From: "Jogarao Gobburu 301-594-5354 FAX 301-480-3212" <GOBBURUJ@cder.fda.gov>
Subject: Re: PD initialization
Date: Mon, 09 Oct 2000 13:39:52 -0400 (EDT)

Hello,
1. Should F2=THETA() be used, one should make sure that either Kin or Kout is reparameterized with respect to F2. For eg: Kout=THETA(1), F2=THETA(2) => Kin=Kout*F2.
2. I personally prefer to use inter-individual variability on Kin and Kout rather than the baseline value itself. This ensures more mechanistic interpretation of the results.

Regards,
Joga Gobburu
Pharmacometrics
CDER, FDA.


*****


From: "Liao, Sam [PRI]" <SLIAO@prius.jnj.com>
Subject: RE: PD initialization
Date: Mon, 9 Oct 2000 15:56:12 -0400

Sriram:

By your method, the time to reach the SS will depend on the Kout rate constant.
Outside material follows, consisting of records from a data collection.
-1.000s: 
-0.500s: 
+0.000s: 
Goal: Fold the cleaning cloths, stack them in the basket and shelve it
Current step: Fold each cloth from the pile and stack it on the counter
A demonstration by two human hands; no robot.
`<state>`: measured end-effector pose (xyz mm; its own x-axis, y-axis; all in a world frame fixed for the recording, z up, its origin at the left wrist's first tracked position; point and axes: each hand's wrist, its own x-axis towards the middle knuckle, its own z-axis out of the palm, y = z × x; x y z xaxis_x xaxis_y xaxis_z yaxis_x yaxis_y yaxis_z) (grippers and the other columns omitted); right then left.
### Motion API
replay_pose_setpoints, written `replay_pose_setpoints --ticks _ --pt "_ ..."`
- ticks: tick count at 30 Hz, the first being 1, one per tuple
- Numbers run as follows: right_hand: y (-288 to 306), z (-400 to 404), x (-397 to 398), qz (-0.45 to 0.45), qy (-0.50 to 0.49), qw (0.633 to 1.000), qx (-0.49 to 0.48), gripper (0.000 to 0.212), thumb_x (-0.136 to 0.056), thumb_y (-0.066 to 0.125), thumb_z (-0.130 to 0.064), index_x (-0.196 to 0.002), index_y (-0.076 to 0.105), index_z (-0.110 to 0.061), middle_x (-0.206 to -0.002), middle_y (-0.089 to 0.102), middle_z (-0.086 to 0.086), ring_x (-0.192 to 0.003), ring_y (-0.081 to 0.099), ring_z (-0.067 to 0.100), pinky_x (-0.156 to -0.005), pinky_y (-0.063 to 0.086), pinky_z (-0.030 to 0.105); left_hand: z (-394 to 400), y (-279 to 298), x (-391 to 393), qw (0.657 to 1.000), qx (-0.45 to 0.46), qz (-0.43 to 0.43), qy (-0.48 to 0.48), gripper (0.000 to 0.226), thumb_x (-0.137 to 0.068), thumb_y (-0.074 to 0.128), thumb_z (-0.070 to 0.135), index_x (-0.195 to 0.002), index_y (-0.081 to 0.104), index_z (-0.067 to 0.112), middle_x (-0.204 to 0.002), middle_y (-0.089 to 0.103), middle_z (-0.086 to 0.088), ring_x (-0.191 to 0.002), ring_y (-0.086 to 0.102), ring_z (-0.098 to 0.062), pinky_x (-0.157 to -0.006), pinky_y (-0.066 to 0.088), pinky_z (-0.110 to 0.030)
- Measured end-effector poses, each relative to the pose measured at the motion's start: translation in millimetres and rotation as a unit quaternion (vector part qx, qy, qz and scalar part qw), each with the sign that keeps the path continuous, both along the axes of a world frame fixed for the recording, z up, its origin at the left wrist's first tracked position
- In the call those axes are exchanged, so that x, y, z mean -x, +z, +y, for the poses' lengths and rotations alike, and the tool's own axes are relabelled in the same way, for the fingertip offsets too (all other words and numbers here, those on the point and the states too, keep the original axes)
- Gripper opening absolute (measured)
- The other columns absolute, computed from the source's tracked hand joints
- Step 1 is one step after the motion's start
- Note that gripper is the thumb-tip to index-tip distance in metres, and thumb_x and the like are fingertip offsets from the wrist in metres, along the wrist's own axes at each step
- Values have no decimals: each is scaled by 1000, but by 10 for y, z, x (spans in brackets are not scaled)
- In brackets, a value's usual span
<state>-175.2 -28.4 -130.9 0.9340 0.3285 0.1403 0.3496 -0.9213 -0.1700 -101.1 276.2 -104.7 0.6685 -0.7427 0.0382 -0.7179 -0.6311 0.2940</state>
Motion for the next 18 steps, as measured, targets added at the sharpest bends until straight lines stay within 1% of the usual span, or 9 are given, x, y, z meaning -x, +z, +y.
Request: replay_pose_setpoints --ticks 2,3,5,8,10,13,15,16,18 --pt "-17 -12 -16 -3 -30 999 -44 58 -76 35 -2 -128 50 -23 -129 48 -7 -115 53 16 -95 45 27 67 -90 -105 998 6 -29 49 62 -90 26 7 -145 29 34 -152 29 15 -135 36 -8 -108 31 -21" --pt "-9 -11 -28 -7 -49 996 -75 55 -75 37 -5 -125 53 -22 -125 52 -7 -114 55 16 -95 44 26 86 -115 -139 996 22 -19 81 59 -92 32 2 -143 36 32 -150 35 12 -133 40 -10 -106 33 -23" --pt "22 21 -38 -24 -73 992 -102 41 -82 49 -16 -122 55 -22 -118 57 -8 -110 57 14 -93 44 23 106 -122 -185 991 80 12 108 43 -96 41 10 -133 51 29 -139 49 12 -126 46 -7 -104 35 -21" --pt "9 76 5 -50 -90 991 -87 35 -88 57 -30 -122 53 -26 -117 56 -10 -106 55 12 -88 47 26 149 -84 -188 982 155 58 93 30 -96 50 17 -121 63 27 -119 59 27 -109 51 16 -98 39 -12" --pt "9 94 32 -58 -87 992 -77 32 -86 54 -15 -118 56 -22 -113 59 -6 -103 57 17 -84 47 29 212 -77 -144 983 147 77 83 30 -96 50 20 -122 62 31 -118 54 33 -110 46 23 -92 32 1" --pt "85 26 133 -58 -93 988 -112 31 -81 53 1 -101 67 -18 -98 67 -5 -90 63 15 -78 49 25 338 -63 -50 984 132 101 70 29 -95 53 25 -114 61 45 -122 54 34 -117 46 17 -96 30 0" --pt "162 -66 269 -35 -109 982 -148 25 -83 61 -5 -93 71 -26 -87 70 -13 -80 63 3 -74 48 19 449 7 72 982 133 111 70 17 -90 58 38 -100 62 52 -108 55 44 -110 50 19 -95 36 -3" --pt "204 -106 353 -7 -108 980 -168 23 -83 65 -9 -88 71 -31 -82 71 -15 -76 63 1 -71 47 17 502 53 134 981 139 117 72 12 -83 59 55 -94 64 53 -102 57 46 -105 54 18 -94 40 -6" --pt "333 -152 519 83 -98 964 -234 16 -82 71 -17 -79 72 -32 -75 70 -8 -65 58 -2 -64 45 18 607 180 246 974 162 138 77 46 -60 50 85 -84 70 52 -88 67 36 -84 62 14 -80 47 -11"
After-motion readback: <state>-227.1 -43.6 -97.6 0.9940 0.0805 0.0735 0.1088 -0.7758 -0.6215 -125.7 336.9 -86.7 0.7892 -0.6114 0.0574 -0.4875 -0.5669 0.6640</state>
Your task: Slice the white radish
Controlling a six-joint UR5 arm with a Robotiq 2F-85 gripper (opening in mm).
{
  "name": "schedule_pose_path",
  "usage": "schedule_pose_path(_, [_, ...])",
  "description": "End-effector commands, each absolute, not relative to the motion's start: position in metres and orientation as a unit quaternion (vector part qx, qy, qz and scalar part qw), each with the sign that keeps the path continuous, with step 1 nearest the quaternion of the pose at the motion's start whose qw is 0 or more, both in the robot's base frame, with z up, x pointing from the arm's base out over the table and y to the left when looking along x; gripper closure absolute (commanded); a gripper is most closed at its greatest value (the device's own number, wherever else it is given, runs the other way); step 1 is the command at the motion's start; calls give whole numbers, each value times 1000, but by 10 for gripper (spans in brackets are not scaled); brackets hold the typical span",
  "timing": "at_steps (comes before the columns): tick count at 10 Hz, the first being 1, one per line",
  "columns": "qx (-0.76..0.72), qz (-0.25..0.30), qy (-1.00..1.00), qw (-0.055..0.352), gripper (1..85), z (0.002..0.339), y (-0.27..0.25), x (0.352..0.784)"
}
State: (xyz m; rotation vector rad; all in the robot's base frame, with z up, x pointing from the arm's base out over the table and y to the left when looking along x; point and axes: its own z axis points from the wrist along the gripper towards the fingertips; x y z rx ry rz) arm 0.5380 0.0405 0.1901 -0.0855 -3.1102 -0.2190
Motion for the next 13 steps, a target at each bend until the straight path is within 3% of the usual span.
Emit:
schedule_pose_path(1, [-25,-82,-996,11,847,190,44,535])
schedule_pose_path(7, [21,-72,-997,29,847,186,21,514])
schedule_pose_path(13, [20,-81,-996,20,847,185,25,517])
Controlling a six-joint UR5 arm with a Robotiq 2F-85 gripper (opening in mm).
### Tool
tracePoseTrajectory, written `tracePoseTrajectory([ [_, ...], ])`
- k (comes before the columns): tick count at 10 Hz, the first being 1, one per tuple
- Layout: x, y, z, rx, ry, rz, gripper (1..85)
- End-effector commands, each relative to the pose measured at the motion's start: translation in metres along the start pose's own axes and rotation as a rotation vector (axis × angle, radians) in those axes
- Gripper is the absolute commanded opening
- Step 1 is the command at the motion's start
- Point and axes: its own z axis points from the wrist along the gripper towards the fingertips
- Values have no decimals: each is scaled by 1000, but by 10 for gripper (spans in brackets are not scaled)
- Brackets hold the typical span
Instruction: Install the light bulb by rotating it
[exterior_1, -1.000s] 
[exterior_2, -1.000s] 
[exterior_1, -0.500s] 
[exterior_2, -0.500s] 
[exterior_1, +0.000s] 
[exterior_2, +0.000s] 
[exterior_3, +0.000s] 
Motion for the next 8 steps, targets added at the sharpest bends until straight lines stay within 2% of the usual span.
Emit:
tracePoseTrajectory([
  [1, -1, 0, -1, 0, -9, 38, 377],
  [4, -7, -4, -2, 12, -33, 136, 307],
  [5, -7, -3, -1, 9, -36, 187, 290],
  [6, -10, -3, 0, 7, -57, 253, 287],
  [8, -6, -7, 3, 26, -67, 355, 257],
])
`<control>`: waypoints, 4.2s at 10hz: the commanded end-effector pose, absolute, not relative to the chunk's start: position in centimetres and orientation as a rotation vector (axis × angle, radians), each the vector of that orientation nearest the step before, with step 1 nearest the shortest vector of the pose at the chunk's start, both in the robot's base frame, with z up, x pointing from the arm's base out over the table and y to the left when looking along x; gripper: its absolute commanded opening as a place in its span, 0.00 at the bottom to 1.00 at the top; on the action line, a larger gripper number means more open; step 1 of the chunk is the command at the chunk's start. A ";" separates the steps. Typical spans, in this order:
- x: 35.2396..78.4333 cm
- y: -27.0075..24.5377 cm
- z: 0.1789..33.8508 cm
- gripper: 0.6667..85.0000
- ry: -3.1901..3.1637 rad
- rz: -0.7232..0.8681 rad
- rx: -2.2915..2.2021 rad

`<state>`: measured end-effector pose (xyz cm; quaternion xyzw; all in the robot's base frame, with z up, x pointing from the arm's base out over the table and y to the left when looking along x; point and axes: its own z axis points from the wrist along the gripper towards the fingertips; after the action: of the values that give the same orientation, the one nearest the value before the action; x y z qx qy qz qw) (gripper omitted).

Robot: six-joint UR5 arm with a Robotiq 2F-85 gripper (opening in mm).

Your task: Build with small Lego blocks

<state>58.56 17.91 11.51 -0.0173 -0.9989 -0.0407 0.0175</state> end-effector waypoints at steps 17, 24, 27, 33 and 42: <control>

In some cases, 24 hr may not be long enough to reach the SS. This may not be the best way to handle it.

Best regards,

Sam
============================
Liao & Liao Consultants, Inc
270 Kerry Lane
Blue Bell, PA 19422
215-6541151
fax 2156540922
shliao@aol.com


*****


From: ABoeckmann <alison@c255.ucsf.edu>
Subject: PD initialization
Date: Mon, 9 Oct 2000 13:48:09 -0700 (PDT)

Letting the system run long enough to reach steady state is a valid way of initializing it. Compt 2 should reach the same value as the other ways that have suggested for initializing with the steady state amount A(2)=K0/KE.